(Items from a dataset)
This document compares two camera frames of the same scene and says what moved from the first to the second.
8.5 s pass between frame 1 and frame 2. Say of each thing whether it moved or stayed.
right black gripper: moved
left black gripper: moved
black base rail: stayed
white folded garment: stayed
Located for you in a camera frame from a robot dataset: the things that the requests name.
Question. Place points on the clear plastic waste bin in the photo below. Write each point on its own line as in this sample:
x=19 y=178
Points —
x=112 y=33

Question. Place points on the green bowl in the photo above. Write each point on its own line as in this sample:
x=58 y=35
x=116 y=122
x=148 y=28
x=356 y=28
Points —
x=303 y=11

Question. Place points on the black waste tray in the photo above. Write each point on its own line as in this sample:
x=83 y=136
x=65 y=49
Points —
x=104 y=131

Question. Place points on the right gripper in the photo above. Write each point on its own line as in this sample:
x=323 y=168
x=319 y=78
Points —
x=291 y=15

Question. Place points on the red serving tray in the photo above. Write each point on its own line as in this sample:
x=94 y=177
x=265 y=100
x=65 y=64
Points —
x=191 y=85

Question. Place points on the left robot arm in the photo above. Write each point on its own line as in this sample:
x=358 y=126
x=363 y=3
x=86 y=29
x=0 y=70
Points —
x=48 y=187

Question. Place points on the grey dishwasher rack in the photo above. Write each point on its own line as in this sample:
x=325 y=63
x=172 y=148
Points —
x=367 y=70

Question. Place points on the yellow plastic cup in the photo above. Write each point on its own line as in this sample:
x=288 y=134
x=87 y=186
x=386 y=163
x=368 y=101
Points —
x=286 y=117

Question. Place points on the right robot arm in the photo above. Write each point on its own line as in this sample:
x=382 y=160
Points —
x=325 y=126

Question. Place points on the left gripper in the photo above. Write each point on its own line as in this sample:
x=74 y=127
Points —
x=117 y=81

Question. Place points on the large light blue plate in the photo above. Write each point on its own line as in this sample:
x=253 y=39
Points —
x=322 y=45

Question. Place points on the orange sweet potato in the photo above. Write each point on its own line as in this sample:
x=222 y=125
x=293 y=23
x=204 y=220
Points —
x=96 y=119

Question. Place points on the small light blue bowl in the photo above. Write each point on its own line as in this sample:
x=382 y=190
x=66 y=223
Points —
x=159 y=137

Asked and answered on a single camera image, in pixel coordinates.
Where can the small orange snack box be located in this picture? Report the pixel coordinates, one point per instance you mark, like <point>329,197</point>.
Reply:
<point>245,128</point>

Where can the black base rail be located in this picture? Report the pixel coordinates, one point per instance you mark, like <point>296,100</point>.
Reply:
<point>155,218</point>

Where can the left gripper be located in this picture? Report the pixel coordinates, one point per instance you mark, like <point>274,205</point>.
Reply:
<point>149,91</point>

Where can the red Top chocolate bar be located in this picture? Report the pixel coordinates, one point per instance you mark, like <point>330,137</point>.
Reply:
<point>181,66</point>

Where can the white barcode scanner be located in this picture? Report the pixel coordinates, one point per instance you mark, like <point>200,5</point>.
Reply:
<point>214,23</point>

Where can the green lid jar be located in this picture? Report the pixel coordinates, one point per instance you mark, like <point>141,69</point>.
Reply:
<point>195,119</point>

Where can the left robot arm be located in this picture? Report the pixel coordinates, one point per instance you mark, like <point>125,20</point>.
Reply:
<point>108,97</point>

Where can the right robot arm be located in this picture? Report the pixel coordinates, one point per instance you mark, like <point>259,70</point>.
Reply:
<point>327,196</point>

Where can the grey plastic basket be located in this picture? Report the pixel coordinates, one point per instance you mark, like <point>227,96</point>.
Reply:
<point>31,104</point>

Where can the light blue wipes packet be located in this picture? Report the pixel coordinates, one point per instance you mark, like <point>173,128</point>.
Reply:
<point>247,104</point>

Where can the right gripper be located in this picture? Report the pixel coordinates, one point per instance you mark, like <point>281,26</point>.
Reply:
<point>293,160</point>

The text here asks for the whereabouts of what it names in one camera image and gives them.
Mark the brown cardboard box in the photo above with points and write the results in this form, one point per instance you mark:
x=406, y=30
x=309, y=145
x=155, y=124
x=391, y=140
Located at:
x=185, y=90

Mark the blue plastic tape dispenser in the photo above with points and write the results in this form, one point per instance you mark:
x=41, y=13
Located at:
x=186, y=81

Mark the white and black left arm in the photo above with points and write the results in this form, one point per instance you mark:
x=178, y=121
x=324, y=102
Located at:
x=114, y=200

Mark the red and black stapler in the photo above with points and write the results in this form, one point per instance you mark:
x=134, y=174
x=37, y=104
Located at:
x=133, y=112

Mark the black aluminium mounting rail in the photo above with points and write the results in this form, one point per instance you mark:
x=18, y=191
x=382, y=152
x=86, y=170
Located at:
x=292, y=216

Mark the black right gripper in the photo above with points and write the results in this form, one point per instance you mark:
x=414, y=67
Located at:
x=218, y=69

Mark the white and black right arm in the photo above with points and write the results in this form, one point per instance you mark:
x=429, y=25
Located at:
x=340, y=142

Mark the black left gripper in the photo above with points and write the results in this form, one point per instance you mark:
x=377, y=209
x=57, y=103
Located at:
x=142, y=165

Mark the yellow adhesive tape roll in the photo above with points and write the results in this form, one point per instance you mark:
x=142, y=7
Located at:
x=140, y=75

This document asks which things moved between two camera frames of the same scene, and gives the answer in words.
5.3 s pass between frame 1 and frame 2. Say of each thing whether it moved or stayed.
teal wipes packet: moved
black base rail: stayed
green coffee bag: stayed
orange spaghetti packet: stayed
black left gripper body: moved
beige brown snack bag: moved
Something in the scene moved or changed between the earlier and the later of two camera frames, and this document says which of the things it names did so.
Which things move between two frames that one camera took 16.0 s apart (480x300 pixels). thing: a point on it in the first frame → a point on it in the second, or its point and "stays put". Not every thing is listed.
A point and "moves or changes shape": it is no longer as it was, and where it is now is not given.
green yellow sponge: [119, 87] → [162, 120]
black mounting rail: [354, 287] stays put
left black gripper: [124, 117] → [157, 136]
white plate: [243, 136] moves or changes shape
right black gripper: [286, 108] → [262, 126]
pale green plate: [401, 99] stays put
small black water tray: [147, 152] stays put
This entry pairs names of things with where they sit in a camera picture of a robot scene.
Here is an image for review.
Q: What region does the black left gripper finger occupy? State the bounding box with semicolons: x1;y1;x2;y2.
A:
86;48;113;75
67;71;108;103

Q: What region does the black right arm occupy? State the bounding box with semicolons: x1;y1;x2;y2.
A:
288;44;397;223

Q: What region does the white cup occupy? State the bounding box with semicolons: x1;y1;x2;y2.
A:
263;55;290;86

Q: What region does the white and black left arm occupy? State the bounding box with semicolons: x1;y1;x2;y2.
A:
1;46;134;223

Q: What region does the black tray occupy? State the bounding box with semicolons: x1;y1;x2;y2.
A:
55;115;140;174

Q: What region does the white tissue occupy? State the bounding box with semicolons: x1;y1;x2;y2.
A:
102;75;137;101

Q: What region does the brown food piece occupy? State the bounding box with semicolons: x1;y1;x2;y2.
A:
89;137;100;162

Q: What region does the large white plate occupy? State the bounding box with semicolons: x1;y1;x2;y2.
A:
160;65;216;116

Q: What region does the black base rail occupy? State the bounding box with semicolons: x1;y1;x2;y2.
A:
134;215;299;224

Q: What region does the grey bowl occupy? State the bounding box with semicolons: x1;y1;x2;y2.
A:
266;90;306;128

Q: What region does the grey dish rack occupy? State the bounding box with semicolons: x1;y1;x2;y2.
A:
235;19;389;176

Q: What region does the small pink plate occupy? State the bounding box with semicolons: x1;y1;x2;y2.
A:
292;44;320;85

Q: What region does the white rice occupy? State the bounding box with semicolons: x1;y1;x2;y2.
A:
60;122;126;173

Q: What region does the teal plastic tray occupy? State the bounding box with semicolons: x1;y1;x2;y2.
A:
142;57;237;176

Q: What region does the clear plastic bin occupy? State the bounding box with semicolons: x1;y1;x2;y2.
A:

#### What to do
Show me every line of the entries above that holds "green".

#### Exercise answer
Question. Place points on the green bowl in the photo above. Write each point on its own line as in this sample:
Where can the green lid jar be located in this picture? Report the pixel coordinates, one point per instance you mark, like <point>141,69</point>.
green coffee bag: stayed
green yellow sponge: [119, 87] → [162, 120]
pale green plate: [401, 99] stays put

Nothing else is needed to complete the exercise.